YOUR OBJECTIVE:
Please output exactly the part of the records below that opens with the line containing "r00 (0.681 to" and closes with the line containing "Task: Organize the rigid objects", both lines included, and nothing else.
:: MATERIAL PROVIDED
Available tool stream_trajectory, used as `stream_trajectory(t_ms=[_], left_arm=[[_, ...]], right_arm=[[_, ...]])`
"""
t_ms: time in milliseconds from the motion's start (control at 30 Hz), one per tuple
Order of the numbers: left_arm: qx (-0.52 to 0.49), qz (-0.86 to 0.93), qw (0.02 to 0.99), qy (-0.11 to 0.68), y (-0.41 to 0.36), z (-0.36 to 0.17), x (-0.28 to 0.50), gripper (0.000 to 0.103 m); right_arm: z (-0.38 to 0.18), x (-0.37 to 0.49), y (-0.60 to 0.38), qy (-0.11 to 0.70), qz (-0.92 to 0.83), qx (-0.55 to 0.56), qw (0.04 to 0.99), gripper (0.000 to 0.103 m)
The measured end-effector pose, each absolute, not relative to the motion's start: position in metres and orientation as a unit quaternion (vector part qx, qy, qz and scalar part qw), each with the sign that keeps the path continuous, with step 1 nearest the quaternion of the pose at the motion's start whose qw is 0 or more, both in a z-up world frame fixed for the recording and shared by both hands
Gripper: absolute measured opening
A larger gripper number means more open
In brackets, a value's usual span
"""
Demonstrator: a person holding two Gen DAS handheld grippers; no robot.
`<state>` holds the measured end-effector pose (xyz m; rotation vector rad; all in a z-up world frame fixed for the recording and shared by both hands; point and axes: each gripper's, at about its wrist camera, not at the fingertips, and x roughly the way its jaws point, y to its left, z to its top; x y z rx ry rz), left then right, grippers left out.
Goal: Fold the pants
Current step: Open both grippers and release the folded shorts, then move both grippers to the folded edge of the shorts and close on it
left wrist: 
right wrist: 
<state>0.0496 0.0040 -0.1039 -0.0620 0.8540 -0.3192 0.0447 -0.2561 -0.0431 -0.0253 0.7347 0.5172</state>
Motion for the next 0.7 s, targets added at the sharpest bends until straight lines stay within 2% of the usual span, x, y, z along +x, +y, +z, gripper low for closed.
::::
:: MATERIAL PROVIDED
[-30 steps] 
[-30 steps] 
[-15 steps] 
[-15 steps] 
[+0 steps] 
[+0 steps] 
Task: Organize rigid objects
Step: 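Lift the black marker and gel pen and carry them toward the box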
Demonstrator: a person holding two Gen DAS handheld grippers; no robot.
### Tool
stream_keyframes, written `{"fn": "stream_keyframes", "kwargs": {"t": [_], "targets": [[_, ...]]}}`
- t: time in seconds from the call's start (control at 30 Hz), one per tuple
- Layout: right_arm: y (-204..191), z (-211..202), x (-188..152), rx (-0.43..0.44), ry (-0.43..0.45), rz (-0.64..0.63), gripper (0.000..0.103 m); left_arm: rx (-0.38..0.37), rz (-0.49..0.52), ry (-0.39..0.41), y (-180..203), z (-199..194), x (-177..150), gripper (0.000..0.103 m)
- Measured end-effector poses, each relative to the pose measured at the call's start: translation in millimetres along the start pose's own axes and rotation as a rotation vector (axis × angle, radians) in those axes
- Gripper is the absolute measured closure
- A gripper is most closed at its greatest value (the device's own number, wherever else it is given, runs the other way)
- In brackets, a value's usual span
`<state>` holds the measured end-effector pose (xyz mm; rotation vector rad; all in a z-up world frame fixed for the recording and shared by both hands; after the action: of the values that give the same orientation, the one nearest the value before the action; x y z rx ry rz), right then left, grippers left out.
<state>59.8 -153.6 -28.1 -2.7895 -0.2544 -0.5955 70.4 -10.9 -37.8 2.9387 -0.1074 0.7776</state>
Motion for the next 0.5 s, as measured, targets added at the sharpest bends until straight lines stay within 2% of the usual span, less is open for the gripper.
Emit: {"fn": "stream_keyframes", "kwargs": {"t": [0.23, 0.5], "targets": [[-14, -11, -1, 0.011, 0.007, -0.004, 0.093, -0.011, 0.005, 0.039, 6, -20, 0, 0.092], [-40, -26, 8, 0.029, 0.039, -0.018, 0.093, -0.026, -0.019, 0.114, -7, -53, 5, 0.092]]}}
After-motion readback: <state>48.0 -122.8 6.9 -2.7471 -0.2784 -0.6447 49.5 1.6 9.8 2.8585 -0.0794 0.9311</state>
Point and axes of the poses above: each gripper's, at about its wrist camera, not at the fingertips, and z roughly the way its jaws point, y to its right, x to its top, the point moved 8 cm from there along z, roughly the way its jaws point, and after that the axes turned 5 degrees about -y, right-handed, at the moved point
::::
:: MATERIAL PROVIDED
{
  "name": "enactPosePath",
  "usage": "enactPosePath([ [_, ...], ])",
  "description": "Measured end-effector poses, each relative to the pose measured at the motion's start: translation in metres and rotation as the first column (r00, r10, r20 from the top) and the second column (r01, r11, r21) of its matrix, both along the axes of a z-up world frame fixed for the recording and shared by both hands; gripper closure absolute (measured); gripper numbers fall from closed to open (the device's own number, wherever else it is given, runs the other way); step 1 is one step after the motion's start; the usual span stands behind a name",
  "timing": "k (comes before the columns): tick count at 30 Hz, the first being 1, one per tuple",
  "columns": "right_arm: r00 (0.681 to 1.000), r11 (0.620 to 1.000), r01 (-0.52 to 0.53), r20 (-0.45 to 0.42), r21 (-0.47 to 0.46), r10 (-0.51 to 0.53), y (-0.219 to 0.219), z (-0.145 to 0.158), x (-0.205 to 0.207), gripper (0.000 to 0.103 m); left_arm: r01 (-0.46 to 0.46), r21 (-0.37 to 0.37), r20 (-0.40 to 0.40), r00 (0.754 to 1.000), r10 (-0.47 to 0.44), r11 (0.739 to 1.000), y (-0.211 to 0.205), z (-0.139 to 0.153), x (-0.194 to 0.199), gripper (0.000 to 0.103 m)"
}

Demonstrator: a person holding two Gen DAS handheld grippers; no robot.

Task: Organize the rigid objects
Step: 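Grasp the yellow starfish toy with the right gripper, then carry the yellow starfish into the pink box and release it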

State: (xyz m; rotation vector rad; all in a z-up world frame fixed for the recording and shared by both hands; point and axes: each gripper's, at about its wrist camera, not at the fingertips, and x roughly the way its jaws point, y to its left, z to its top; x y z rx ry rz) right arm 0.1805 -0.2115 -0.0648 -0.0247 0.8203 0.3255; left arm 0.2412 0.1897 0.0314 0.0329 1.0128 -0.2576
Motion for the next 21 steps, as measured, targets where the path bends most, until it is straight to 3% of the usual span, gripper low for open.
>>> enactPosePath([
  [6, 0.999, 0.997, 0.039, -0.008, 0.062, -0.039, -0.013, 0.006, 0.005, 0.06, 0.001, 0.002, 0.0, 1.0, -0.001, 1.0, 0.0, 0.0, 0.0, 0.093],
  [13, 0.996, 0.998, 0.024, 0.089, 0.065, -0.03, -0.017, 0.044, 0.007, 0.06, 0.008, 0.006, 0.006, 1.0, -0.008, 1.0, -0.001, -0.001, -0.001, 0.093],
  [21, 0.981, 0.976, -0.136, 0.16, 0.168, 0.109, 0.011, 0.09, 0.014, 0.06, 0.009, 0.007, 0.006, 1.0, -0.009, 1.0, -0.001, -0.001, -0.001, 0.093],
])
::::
OUTPUT OF THE TASK:
  "columns": "right_arm: r00 (0.681 to 1.000), r11 (0.620 to 1.000), r01 (-0.52 to 0.53), r20 (-0.45 to 0.42), r21 (-0.47 to 0.46), r10 (-0.51 to 0.53), y (-0.219 to 0.219), z (-0.145 to 0.158), x (-0.205 to 0.207), gripper (0.000 to 0.103 m); left_arm: r01 (-0.46 to 0.46), r21 (-0.37 to 0.37), r20 (-0.40 to 0.40), r00 (0.754 to 1.000), r10 (-0.47 to 0.44), r11 (0.739 to 1.000), y (-0.211 to 0.205), z (-0.139 to 0.153), x (-0.194 to 0.199), gripper (0.000 to 0.103 m)"
}

Demonstrator: a person holding two Gen DAS handheld grippers; no robot.

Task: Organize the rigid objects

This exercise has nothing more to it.